Israel does not want war with Syria — Olmert

OCCUPIED JERUSALEM (Reuters) — Prime Minister Ehud Olmert sought to calm speculation in Israel that war with Syria could erupt soon, saying on Wednesday he wanted peace with Damascus and to avoid any miscalculations that could lead to hostilities.

Olmert met his security Cabinet to discuss the situation after a rash of media reports that Damascus could be moving towards war this summer in a bid to regain the strategic Golan Heights, captured by Israel in a 1967 war.

A statement issued by Olmert’s office said the prime minister was interested in peace with Syria, but it stopped short of signalling any change in Israel’s refusal to renew talks with Damascus last held in 2000.

“Israel does not want war with Syria and we need to be careful to avoid a scenario of miscalculations that could cause the security situation to worsen,” the statement quoted Olmert as saying after he met ministers and security chiefs.

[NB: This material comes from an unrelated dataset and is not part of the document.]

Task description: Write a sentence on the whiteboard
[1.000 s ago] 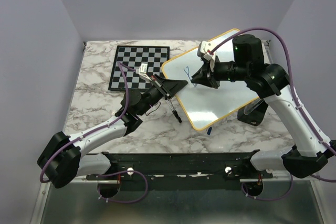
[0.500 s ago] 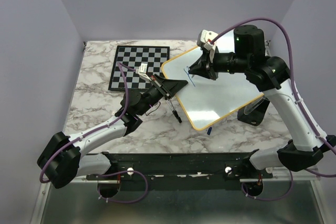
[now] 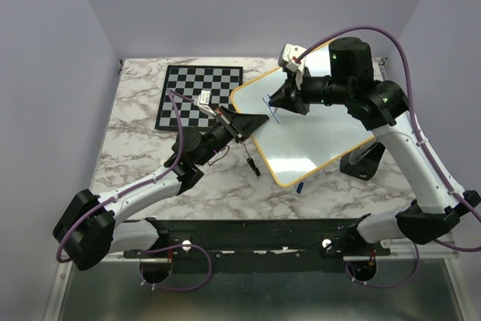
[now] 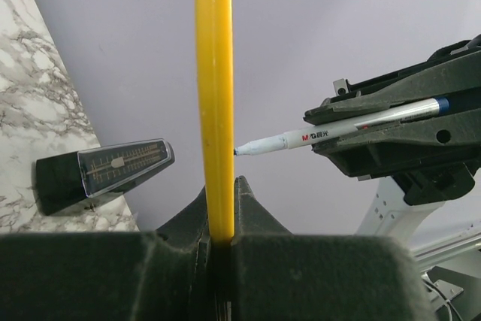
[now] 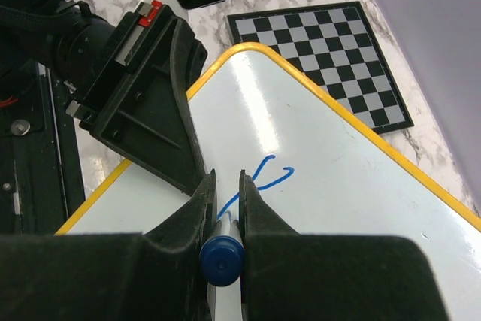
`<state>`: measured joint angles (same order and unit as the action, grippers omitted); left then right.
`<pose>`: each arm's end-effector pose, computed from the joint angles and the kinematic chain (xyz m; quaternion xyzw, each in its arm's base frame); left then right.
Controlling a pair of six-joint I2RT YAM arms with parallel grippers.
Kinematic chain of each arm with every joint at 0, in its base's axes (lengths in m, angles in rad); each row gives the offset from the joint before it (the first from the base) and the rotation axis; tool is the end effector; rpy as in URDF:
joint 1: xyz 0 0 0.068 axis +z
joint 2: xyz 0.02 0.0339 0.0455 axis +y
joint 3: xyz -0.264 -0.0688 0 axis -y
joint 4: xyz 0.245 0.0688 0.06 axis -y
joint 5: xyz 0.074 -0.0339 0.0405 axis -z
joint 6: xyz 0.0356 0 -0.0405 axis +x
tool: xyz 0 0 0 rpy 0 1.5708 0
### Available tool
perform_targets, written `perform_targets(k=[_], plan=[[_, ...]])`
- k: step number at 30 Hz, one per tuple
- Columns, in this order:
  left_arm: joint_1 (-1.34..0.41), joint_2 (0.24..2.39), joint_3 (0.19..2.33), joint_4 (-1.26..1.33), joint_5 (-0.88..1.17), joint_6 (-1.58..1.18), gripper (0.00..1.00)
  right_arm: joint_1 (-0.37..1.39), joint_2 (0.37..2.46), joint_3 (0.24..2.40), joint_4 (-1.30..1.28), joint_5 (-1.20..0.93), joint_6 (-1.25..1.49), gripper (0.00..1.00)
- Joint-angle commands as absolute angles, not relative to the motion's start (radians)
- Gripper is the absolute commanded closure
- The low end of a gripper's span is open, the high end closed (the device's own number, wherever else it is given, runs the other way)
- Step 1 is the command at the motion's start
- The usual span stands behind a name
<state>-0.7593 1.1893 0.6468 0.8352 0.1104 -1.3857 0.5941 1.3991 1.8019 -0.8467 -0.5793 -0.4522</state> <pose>0.1911 -0.1868 0.3150 -0.1414 0.5802 -0.7197 0.3541 0.2132 0.1676 0.4803 -0.5369 0.6256 0.2771 0.4934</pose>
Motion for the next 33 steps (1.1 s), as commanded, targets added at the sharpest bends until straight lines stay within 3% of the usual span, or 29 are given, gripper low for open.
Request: perform_targets(k=[1, 13, 33], plan=[[-0.759, 1.135, 0.678, 1.098, 0.121, -1.453, 1.00, 0.588, 1.416, 1.812, -0.811, -0.525, -0.437, 1.00], [-0.758, 1.135, 0.676, 1.101, 0.118, -1.454, 1.00, 0.569, 1.394, 1.795, -0.787, -0.452, -0.428, 0.99], [-0.755, 1.149, 0.689, 1.100, 0.123, -1.454, 1.00, 0.569, 1.367, 1.741, -0.882, -0.629, -0.473, 0.99]])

Olmert told the forum Israel had conveyed that message to Damascus through a number of diplomatic channels.

Israeli media has reported a Syrian troop and missile build-up along its borders.

“The Syrians are making very concrete preparations but these are defensive,” Major General Amos Yadlin, Israel’s military intelligence chief, told a parliamentary committee on Tuesday.

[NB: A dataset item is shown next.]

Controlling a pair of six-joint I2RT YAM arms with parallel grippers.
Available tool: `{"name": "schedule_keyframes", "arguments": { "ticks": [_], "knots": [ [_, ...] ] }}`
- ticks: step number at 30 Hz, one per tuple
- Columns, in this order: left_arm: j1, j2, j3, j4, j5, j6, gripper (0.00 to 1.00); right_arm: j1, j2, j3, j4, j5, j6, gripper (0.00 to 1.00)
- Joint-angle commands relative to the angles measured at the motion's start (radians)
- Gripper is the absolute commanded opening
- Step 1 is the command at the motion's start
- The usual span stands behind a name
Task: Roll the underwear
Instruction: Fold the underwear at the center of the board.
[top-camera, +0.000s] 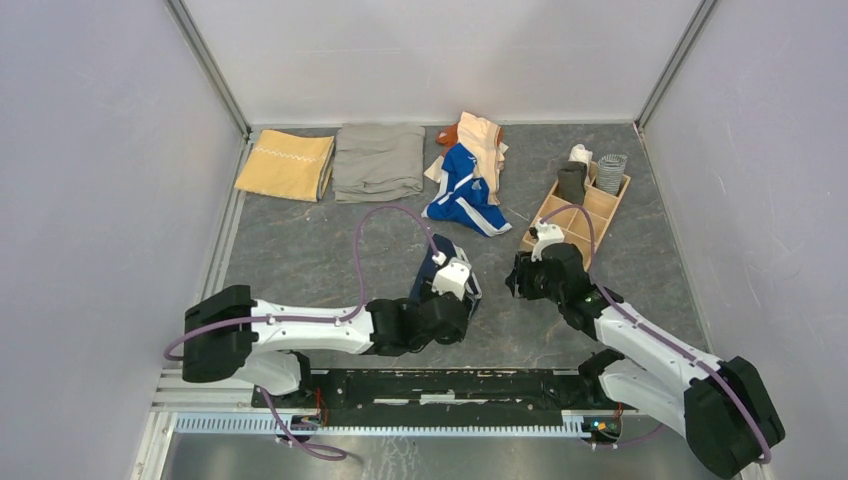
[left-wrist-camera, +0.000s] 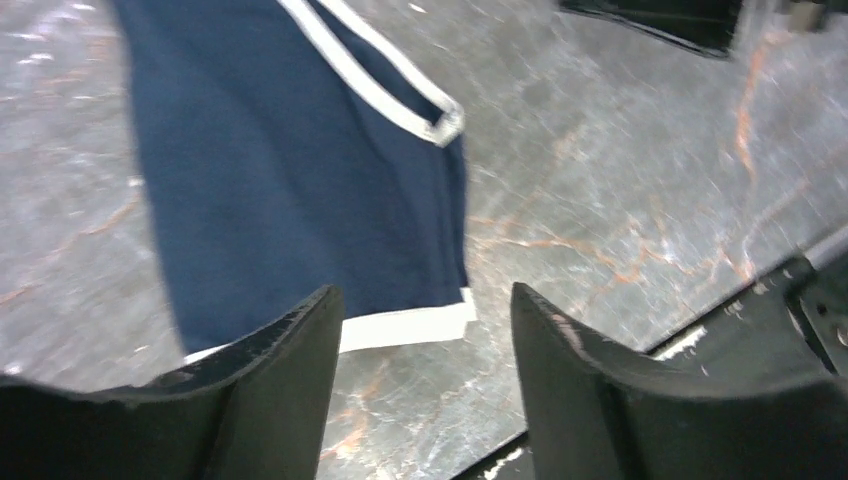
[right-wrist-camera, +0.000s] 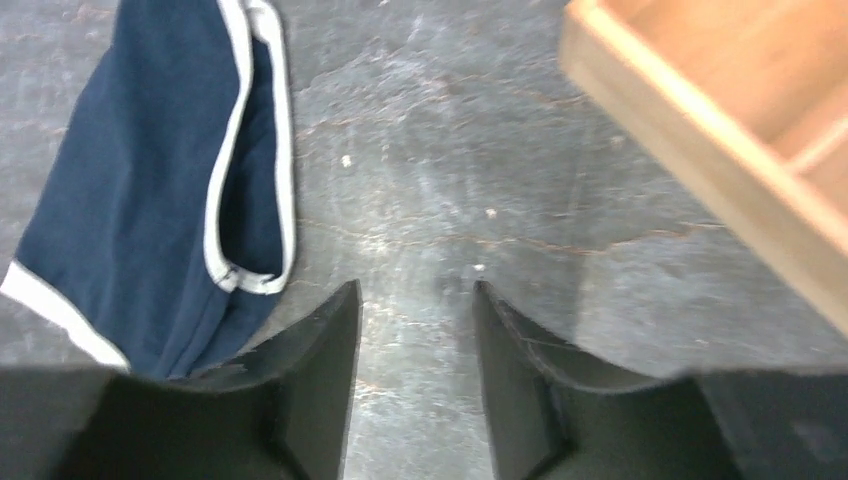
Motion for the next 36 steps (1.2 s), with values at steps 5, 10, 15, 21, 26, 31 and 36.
{"name": "schedule_keyframes", "arguments": {
  "ticks": [5, 10, 15, 21, 26, 31, 36],
  "knots": [
    [0.01, -0.251, -0.054, -0.034, -0.241, -0.01, 1.0, -0.02, -0.185, 0.065, -0.073, 0.127, -0.113, 0.75],
    [0.002, -0.202, -0.011, -0.03, -0.102, 0.047, 0.98, -0.019, -0.098, 0.076, -0.001, -0.133, -0.037, 0.78],
    [-0.11, 0.004, 0.125, -0.14, -0.171, 0.01, 0.9, -0.02, -0.049, 0.066, 0.011, -0.122, 0.018, 0.74],
    [-0.165, 0.236, 0.293, -0.347, -0.224, -0.063, 0.77, -0.023, -0.048, 0.06, -0.02, -0.088, 0.016, 0.66],
    [-0.167, 0.312, 0.338, -0.397, -0.205, -0.076, 0.71, -0.032, -0.023, 0.057, -0.016, -0.112, 0.021, 0.65],
    [-0.168, 0.361, 0.378, -0.429, -0.211, -0.078, 0.64, -0.035, -0.011, 0.052, -0.007, -0.131, 0.019, 0.63],
    [-0.167, 0.403, 0.416, -0.429, -0.216, -0.073, 0.62, -0.037, -0.01, 0.047, -0.007, -0.14, 0.014, 0.62]
  ]
}}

“They are preparing more for a war than they have done before, but that does not mean they will be ready tomorrow.”




An Israeli military exercise in the south on Tuesday included the “capture” of a Syrian village, a scenario played out in infantry training for decades in Israel.

Israeli Defence Minister Amir Peretz said in a radio interview on Wednesday Israel was prepared for conflict with Syria, but that “every possibility for real negotiations” should be examined. Israel’s Deputy Prime Minister Shaul Mofaz travels to Washington on Wednesday to discuss Syria. The visit follows signals Israel and the United States could soften their stand on Syria, perhaps in a bid to separate it from regional challenges like Iran and Iraq.

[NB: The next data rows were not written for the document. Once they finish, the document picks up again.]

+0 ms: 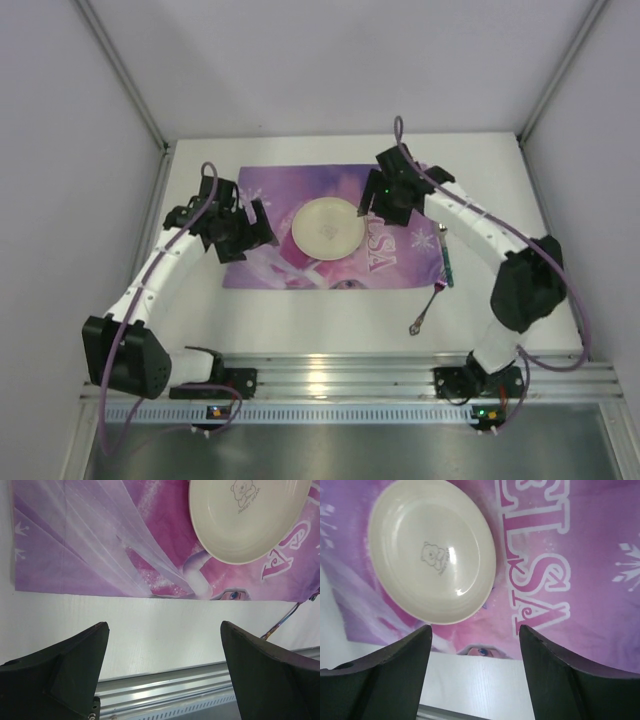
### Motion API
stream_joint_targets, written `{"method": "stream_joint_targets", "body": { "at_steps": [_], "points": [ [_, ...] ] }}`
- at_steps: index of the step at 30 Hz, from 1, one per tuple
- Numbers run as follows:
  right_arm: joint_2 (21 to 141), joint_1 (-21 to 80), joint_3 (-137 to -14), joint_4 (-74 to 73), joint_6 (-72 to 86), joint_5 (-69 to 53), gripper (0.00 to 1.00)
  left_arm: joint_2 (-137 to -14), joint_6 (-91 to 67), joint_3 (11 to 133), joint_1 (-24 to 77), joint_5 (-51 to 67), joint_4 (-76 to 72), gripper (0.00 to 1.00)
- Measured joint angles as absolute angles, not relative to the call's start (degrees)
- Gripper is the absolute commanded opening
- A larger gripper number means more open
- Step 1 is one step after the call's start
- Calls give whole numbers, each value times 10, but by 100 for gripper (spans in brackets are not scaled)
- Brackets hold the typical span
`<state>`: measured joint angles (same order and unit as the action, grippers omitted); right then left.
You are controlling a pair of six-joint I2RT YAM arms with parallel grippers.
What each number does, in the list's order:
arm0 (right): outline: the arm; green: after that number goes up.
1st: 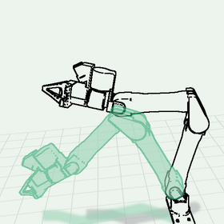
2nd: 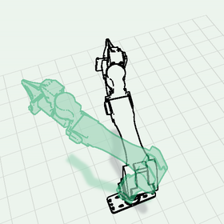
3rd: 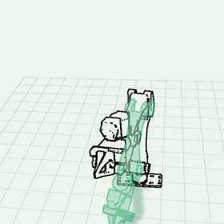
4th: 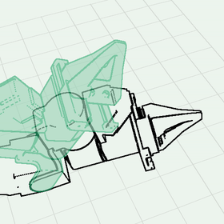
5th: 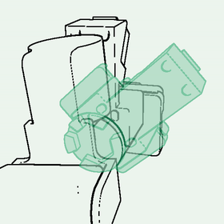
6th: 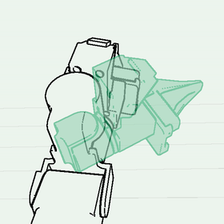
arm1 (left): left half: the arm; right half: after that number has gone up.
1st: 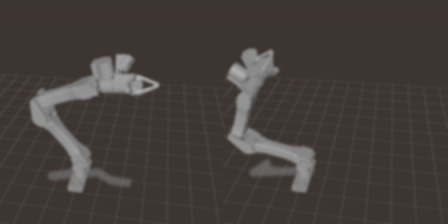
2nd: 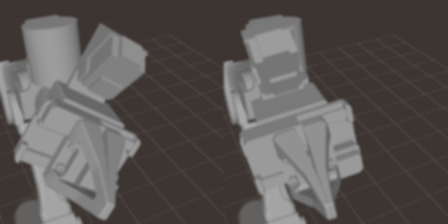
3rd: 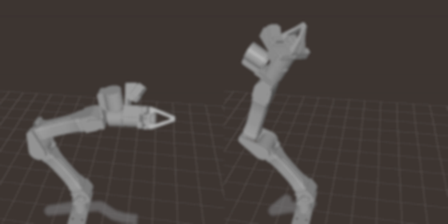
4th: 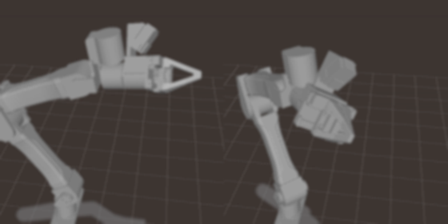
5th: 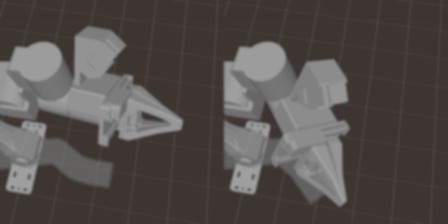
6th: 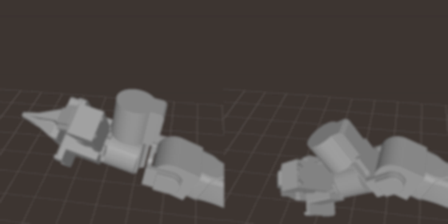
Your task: Set the dinner table for one person
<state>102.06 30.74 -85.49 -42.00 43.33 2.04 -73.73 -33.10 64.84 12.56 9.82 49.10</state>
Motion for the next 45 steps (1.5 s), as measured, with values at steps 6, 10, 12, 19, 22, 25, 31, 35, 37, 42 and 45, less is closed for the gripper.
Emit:
{"method": "stream_joint_targets", "body": {
  "at_steps": [6, 10, 12, 19, 22, 25, 31, 35, 37, 42, 45],
  "points": [
    [844, 295, -832, -455, 425, 91, 69, -757, -331, 640, 126, 112, 479, 99],
    [745, 191, -723, -469, 419, 107, 63, -770, -331, 637, 126, 124, 465, 99],
    [740, 133, -672, -483, 411, 121, 60, -774, -331, 636, 128, 128, 462, 99],
    [824, 92, -627, -501, 364, 139, 51, -788, -326, 636, 129, 143, 454, 99],
    [865, 92, -627, -492, 350, 147, 50, -793, -323, 636, 129, 147, 453, 99],
    [901, 92, -628, -486, 342, 158, 50, -794, -320, 636, 129, 149, 452, 99],
    [964, 92, -647, -470, 329, 165, 50, -794, -316, 636, 129, 149, 451, 99],
    [987, 92, -659, -455, 324, 165, 50, -794, -313, 636, 129, 149, 452, 99],
    [997, 92, -665, -451, 322, 165, 50, -794, -311, 636, 129, 146, 452, 99],
    [1029, 92, -676, -439, 319, 165, 49, -796, -303, 639, 129, 140, 456, 99],
    [1045, 92, -687, -438, 316, 165, 48, -807, -302, 648, 129, 138, 458, 99]
  ]
}}
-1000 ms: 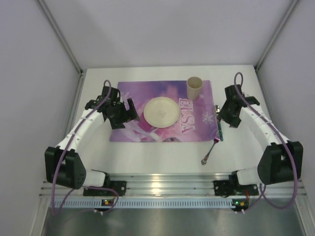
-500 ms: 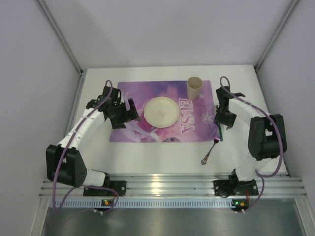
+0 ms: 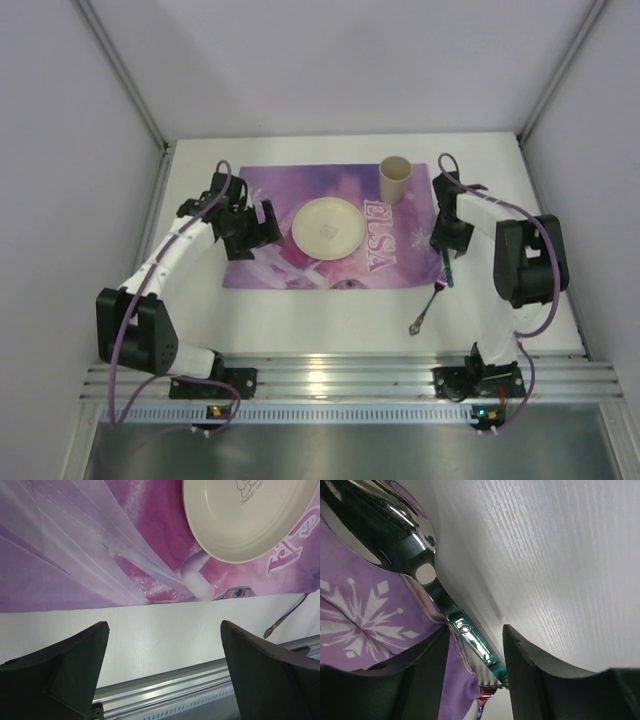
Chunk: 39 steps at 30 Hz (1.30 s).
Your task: Set the dinner table for one person
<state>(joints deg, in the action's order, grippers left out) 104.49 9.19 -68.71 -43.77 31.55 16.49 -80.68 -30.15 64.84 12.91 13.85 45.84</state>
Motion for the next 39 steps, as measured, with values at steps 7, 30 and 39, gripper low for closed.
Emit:
{"method": "stream_joint_targets", "body": {
  "at_steps": [7, 30, 39],
  "points": [
    [1058, 82, -707, -445, 310, 168, 47, -830, -301, 659, 129, 136, 460, 99],
    [1009, 44, -643, -425, 304, 153, 30, -882, -299, 700, 129, 130, 463, 99],
    [1024, 44, -652, -415, 295, 151, 0, -887, -298, 714, 129, 130, 466, 99]
  ]
}}
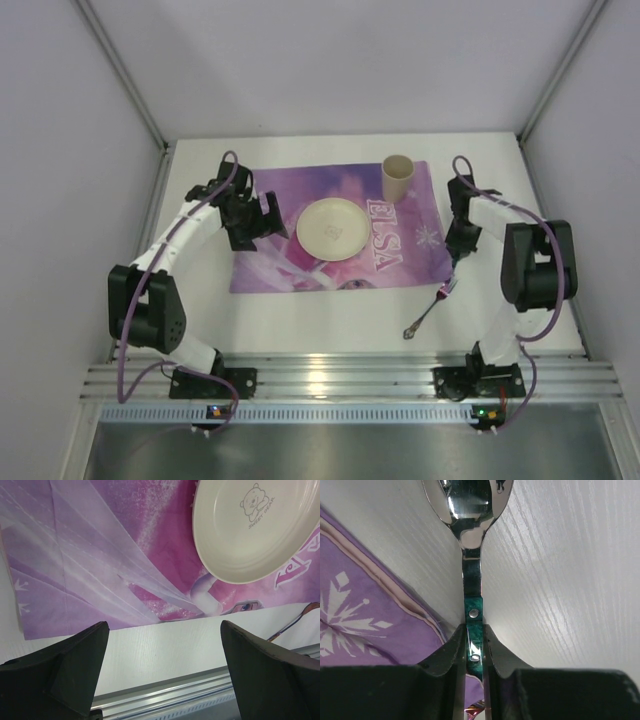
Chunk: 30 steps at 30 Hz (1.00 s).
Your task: Set the dinner table for one person
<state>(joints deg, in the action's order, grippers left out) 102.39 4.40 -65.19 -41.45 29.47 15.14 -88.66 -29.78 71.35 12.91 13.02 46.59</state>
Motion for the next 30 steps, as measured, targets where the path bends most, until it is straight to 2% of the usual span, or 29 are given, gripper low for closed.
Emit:
{"method": "stream_joint_targets", "body": {
  "at_steps": [6, 14, 22, 30],
  "points": [
    [1025, 44, -670, -435, 276, 211, 0, -887, -298, 714, 129, 130, 467, 99],
    [975, 74, -806, -495, 238, 289, 0, -887, -298, 714, 129, 130, 467, 99],
    [921, 241, -788, -429, 186, 185, 0, -887, -298, 714, 129, 130, 467, 99],
    [955, 251, -743, -408, 198, 123, 0, -881, -298, 714, 129, 126, 467, 99]
  ]
}}
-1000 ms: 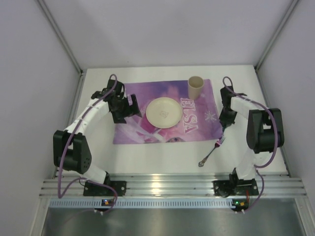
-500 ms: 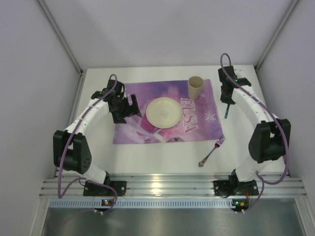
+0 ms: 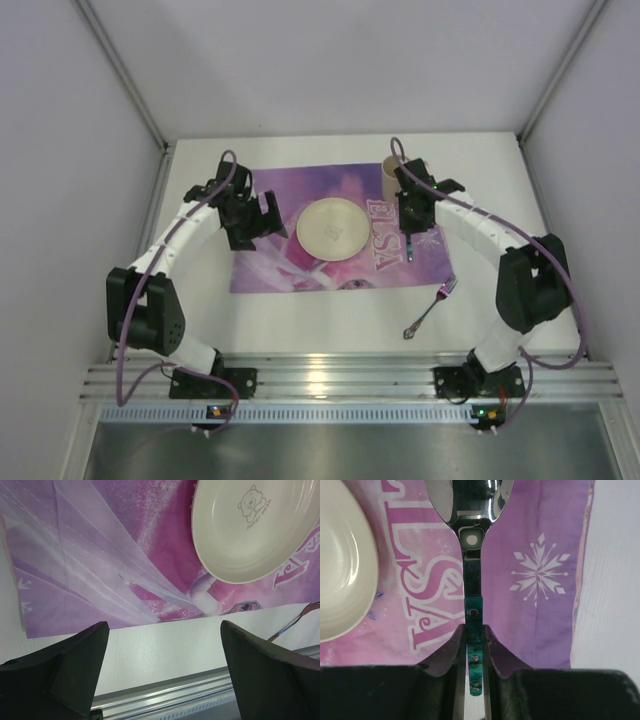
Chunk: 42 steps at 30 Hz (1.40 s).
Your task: Set the dinner table for one person
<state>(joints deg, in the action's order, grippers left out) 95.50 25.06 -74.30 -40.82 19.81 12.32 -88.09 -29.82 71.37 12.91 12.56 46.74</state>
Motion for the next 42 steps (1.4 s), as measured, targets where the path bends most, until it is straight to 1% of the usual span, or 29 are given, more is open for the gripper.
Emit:
{"method": "stream_joint_targets", "body": {
  "at_steps": [12, 14, 15, 17, 18, 20, 21, 22, 27, 30, 32, 33, 36, 39, 42],
  "points": [
    [1032, 259, -740, -339, 227, 78, 0, -856, -301, 714, 129, 121, 471, 99],
    [1039, 259, -738, -334, 230, 74, 11, -854, -301, 714, 129, 119, 473, 99],
    [1043, 259, -738, -332, 232, 72, 21, -853, -301, 714, 129, 117, 474, 99],
    [1048, 259, -738, -326, 236, 70, 33, -851, -302, 714, 129, 114, 476, 99],
    [1049, 259, -738, -324, 237, 69, 43, -850, -302, 714, 130, 113, 478, 99],
    [1051, 259, -738, -321, 239, 68, 52, -849, -300, 714, 137, 98, 484, 99],
    [1051, 259, -738, -321, 238, 68, 58, -849, -300, 717, 144, 88, 490, 99],
    [1051, 259, -738, -320, 238, 68, 60, -849, -298, 723, 155, 78, 497, 99],
    [1050, 259, -739, -323, 238, 76, 60, -851, -286, 774, 232, 37, 516, 99],
    [1029, 259, -739, -340, 237, 83, 61, -868, -278, 810, 277, 14, 517, 99],
    [986, 260, -739, -362, 238, 94, 61, -891, -267, 842, 317, 4, 515, 99],
    [958, 260, -739, -371, 238, 101, 64, -905, -259, 860, 342, 1, 513, 99],
    [843, 260, -745, -408, 242, 125, 67, -958, -236, 911, 414, 18, 500, 99],
    [743, 248, -771, -443, 246, 149, 68, -1025, -218, 956, 472, 45, 487, 99],
    [678, 223, -795, -482, 247, 168, 68, -1105, -198, 1005, 521, 60, 478, 99]
  ]
}}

Mofaz’s aide said in meetings with Secretary of State Condoleezza Rice and other US officials, he would discuss “the need to examine Syria’s intentions” after Israel’s war last year with Lebanon’s Hizbollah.

Israel’s Yedioth Ahronoth newspaper reported earlier this week that Mofaz would seek US blessing for Israel pursuing a secret channel of dialogue with Damascus.

Mofaz had no comment on that report. But in separate remarks said he would support back-channel contacts with Syria to defuse tensions simmering since the Lebanon war.

Syrian President Bashar Assad has expressed interest in resuming talks with Israel that stalled seven years ago over the extent of an Israeli pullback from the Golan Heights, but has also hinted Syria could resort to force if it deemed diplomacy a dead-end.

Olmert has demanded Syria cease supporting Hizbollah and Palestinian fighters as a condition for restarting talks.

Israeli officials said last month there was a growing consensus within the Israeli government that Syria was serious about resuming negotiations with the Jewish state.